William Eakin (June 14, 1828 - March 14, 1918) was a farmer and political figure in the Northwest Territories, Canada. He was a member and speaker of the Legislative Assembly of the Northwest Territories.

He was born at Markham Township in 1828, the son of a wagon maker and merchant. After attending school, he joined his family business, remaining there until purchasing and starting businesses of his own: a carriage making company and later a planing mill where he made a variety of items, along with his brother. Eakin later sold his plant and moved west to homestead and farm near Crescent Lake. Here he involved himself in local affairs, eventually winning election to the Legislative Assembly of the Northwest Territories for the district of Saltcoats, serving from 1894 to 1902. His term involved negotiations with the Government of Canada for provincial status for the Northwest Territories. For the latter three years of his term, he was selected to serve as speaker of the assembly, serving until his retirement in 1902 at the age of 73. After his retirement he eventually moved to Saltcoats, where he died in 1918 at the age of 89.

==Early life, education and career==
Eakin was born June 14, 1828 in Markham Township, York County, Upper Canada, the eldest of six children to Samuel Baxter Eakin, wagon maker, farmer and merchant and Elizabeth Pingle, of Irish and Danish descent. His brother, George served as postmaster of Unionville, Markham Township from 1864 to 1875, and was also a secretary-treasurer of the town council.

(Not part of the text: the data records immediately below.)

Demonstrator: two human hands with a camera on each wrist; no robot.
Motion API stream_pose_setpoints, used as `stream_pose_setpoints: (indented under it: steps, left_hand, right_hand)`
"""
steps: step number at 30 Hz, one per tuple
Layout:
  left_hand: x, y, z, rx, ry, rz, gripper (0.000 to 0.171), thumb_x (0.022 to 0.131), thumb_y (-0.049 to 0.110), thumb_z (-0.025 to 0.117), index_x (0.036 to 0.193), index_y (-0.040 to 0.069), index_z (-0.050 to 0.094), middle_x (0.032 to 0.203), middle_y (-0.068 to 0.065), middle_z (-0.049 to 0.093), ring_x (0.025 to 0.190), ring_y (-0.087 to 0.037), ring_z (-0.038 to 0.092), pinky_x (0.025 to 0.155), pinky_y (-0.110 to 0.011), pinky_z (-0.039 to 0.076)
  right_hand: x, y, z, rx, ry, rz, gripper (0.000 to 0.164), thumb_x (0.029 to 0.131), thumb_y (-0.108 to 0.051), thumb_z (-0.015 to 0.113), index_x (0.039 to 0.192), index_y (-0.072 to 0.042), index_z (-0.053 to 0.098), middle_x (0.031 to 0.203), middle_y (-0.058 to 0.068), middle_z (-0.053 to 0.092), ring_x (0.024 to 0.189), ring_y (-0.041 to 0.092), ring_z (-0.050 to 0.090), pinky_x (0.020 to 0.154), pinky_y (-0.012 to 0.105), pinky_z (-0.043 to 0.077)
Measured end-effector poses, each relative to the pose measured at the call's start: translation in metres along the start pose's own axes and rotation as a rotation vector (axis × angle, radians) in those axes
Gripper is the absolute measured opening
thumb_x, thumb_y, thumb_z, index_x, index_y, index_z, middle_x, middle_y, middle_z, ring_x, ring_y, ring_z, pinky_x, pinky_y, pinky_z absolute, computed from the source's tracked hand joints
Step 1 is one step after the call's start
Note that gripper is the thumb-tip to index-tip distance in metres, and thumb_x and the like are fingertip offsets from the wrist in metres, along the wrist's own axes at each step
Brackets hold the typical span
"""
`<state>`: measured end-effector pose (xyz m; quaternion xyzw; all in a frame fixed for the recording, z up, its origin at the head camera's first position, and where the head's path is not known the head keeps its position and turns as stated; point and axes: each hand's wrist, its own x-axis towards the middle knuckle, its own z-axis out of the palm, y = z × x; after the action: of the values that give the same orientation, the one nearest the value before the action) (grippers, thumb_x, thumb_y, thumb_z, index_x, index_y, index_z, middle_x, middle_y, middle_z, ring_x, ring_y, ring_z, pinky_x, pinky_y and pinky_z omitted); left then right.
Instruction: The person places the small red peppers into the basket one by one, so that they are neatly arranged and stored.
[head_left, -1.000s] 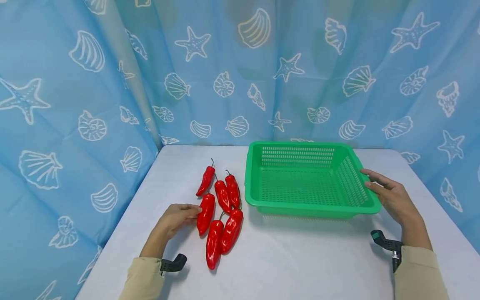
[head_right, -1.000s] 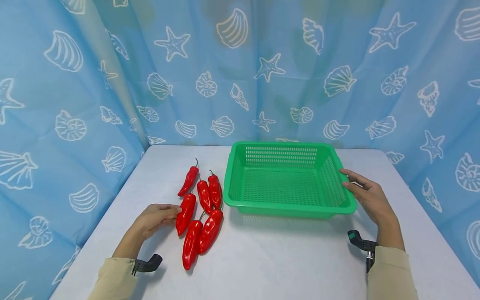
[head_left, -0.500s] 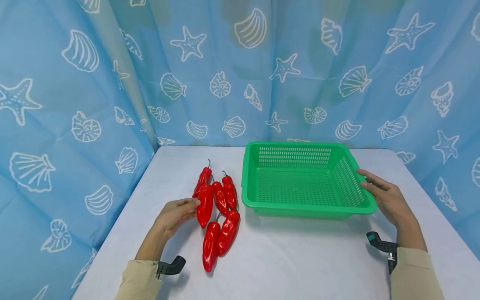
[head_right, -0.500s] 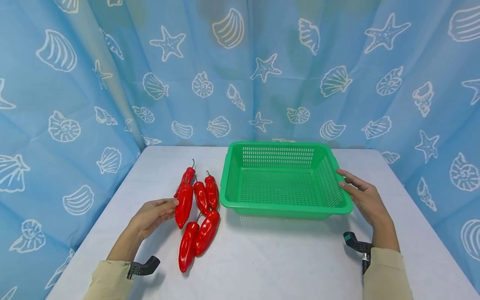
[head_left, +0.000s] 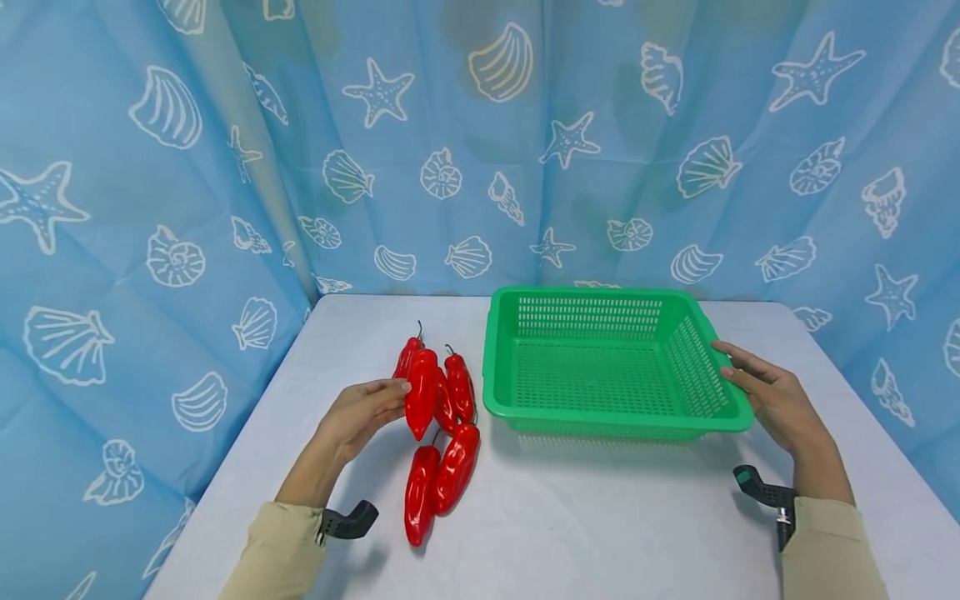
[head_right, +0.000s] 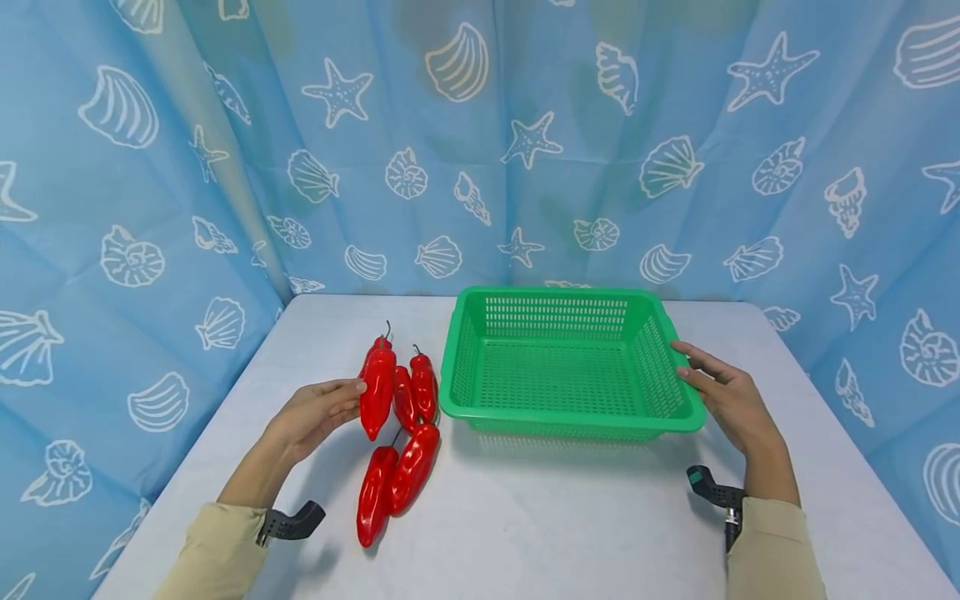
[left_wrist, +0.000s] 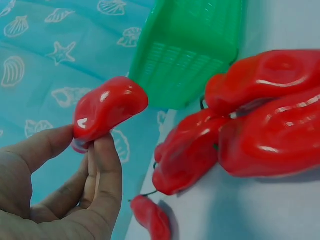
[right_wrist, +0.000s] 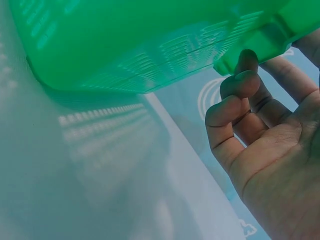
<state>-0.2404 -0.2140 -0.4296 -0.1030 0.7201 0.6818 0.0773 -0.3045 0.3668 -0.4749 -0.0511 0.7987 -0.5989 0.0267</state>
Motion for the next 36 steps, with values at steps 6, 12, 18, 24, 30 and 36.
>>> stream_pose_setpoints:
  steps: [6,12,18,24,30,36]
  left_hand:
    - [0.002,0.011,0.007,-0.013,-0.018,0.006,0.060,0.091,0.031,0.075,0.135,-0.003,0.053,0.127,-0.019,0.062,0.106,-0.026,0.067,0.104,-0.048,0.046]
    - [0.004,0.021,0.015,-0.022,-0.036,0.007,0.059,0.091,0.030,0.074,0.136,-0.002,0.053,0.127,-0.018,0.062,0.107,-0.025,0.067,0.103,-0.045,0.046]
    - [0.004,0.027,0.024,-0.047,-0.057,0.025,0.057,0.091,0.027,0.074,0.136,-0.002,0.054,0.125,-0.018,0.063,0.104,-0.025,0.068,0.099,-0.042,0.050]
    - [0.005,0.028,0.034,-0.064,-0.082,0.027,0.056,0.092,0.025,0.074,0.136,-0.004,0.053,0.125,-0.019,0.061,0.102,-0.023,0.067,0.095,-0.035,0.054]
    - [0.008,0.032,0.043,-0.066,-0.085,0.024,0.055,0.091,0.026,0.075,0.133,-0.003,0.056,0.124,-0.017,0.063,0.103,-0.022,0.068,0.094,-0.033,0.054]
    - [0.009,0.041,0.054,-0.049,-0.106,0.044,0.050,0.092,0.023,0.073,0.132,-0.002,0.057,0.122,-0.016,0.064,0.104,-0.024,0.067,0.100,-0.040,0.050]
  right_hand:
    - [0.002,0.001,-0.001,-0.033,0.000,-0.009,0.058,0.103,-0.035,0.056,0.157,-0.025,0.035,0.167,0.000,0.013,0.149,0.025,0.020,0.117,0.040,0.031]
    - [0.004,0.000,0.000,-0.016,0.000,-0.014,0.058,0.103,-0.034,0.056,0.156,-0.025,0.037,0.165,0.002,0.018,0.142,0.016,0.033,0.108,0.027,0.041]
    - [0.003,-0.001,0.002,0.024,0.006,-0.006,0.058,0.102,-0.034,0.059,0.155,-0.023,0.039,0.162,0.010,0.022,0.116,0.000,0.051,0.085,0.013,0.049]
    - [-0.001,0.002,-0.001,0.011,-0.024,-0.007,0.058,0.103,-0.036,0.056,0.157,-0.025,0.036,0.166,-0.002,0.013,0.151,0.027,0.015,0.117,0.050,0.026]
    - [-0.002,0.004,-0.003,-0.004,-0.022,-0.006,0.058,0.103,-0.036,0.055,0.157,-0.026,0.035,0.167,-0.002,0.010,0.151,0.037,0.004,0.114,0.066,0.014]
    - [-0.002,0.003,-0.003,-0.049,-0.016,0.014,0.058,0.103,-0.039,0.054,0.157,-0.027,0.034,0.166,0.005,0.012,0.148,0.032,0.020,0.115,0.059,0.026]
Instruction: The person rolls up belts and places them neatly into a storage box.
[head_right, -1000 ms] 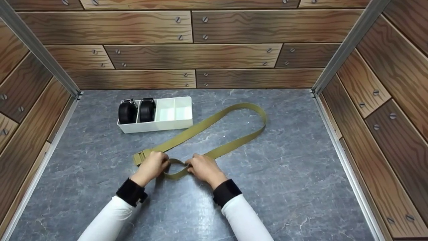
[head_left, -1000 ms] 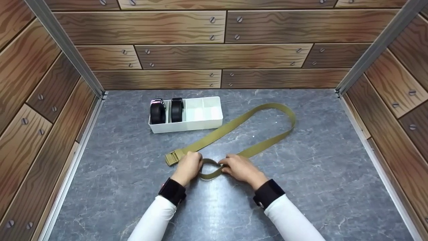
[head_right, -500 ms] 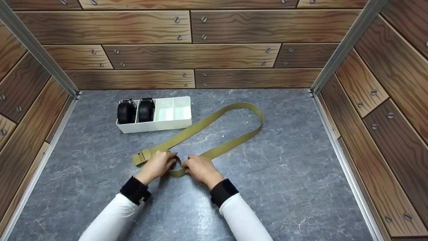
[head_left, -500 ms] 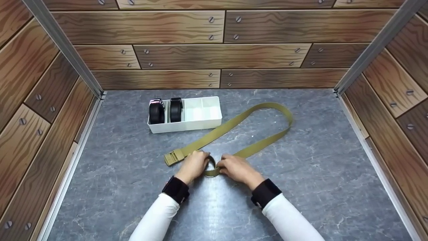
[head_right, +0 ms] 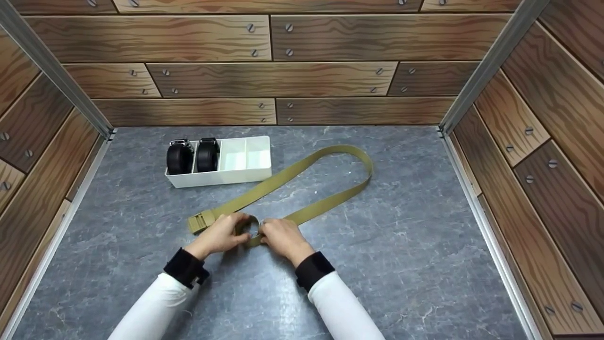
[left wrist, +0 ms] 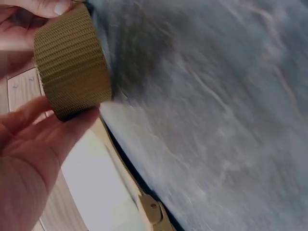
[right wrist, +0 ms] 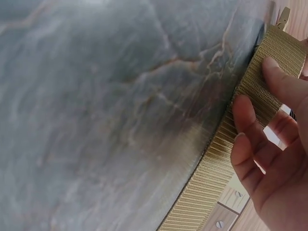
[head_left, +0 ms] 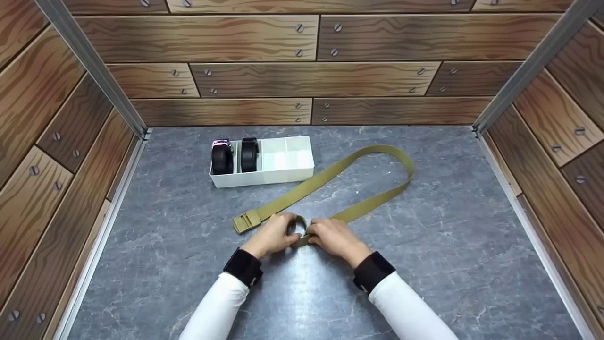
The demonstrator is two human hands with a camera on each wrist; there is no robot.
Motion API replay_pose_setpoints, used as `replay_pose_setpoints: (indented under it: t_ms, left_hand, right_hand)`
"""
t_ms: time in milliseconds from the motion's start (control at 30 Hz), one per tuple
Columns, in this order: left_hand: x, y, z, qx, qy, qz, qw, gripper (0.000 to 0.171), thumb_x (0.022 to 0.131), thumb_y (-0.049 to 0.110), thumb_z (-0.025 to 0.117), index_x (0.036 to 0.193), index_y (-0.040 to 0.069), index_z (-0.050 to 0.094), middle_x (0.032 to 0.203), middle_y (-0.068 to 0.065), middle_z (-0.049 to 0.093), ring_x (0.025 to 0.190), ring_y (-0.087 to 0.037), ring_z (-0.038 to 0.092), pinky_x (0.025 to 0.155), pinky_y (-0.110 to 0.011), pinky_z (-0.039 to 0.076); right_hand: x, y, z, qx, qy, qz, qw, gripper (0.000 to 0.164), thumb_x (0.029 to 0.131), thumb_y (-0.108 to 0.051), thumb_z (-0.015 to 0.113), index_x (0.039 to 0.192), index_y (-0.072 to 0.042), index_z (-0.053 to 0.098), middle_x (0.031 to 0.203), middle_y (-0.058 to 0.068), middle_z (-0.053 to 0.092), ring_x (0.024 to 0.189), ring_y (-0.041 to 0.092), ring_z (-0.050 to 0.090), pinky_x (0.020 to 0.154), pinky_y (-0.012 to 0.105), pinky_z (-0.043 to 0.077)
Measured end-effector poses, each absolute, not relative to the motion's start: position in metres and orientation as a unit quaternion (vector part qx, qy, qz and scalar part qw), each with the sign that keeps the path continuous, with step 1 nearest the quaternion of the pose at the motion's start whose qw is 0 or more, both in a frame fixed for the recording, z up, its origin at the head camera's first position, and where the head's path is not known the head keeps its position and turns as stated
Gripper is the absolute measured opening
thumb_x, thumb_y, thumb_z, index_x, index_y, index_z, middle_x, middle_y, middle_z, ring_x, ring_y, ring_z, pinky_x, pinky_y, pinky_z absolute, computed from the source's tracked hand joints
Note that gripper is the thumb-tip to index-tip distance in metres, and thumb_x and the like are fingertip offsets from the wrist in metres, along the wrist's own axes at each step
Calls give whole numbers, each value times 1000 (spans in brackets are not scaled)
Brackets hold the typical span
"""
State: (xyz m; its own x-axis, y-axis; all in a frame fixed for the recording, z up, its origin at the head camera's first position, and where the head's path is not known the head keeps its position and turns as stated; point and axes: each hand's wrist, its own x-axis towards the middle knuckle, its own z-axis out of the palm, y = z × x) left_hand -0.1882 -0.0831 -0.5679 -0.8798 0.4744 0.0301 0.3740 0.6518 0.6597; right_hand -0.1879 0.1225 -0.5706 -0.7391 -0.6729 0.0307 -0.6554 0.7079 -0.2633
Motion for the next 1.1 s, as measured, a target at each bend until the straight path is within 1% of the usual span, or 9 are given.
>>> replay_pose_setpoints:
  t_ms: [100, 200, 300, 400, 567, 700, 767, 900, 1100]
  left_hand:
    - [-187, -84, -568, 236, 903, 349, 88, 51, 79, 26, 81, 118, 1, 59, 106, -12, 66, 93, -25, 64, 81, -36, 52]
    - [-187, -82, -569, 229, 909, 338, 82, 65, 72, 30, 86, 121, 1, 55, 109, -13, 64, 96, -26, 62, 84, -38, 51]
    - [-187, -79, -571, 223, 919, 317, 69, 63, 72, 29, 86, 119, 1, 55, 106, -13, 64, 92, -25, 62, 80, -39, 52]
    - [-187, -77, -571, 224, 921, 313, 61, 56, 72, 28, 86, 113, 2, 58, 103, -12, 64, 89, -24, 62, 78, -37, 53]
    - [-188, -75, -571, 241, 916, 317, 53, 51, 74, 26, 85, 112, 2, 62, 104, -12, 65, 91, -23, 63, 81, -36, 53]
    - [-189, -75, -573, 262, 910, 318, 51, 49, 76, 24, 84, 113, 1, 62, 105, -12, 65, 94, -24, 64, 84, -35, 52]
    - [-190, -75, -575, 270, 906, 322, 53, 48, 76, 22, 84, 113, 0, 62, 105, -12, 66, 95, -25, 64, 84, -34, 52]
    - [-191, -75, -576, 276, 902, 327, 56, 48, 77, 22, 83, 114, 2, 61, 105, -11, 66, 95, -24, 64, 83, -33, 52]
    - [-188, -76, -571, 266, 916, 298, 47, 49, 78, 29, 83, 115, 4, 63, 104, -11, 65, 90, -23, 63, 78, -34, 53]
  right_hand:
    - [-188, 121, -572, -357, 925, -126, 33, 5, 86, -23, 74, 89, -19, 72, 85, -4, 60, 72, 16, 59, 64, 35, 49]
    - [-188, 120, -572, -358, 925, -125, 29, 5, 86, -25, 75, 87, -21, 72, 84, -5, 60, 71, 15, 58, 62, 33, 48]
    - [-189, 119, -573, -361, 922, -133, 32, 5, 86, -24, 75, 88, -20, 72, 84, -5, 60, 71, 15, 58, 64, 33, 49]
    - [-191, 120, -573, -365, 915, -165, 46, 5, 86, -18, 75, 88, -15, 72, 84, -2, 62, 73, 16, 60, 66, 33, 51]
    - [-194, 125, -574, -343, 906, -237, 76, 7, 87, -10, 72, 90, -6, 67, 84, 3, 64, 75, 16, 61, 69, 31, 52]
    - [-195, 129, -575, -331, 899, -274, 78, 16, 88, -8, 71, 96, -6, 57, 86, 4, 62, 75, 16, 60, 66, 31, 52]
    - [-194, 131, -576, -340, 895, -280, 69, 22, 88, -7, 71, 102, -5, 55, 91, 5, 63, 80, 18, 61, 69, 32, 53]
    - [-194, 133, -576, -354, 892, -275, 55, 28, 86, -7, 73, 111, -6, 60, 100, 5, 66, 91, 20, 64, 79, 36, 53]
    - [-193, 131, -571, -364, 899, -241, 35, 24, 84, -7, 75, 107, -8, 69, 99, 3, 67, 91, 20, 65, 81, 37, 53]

William Eakin attended school in his hometown; the schools being operated by the fathers of families in the community. Later he also took tutoring sessions to better his education. He spent his teenage years learning the trade of wagon making, in which his father was employed. He later was sent to Toronto as an apprentice, and learned how to make cabinets and carriages. He also served in the military, receiving his commission as ensign with the Unionville Company of the 12th York Battalion of Infantry in 1866 and retiring from the military in 1872. In the 1850s, he joined his father's business as a wagon maker, where he worked in the family's business. He bought a sawmill in 1854 that was later converted into a carriage manufacturing shop. In 1873, along with his brother, George, Eakin built a planing mill near a new Canadian Pacific Railway line, where they manufactured doors, sashes, wagons, carriages, agricultural implants, cabinets, furniture, and coffins. Known as the Unionville Planing Mill, it was eventually leased out in 1874 and sold in 1881.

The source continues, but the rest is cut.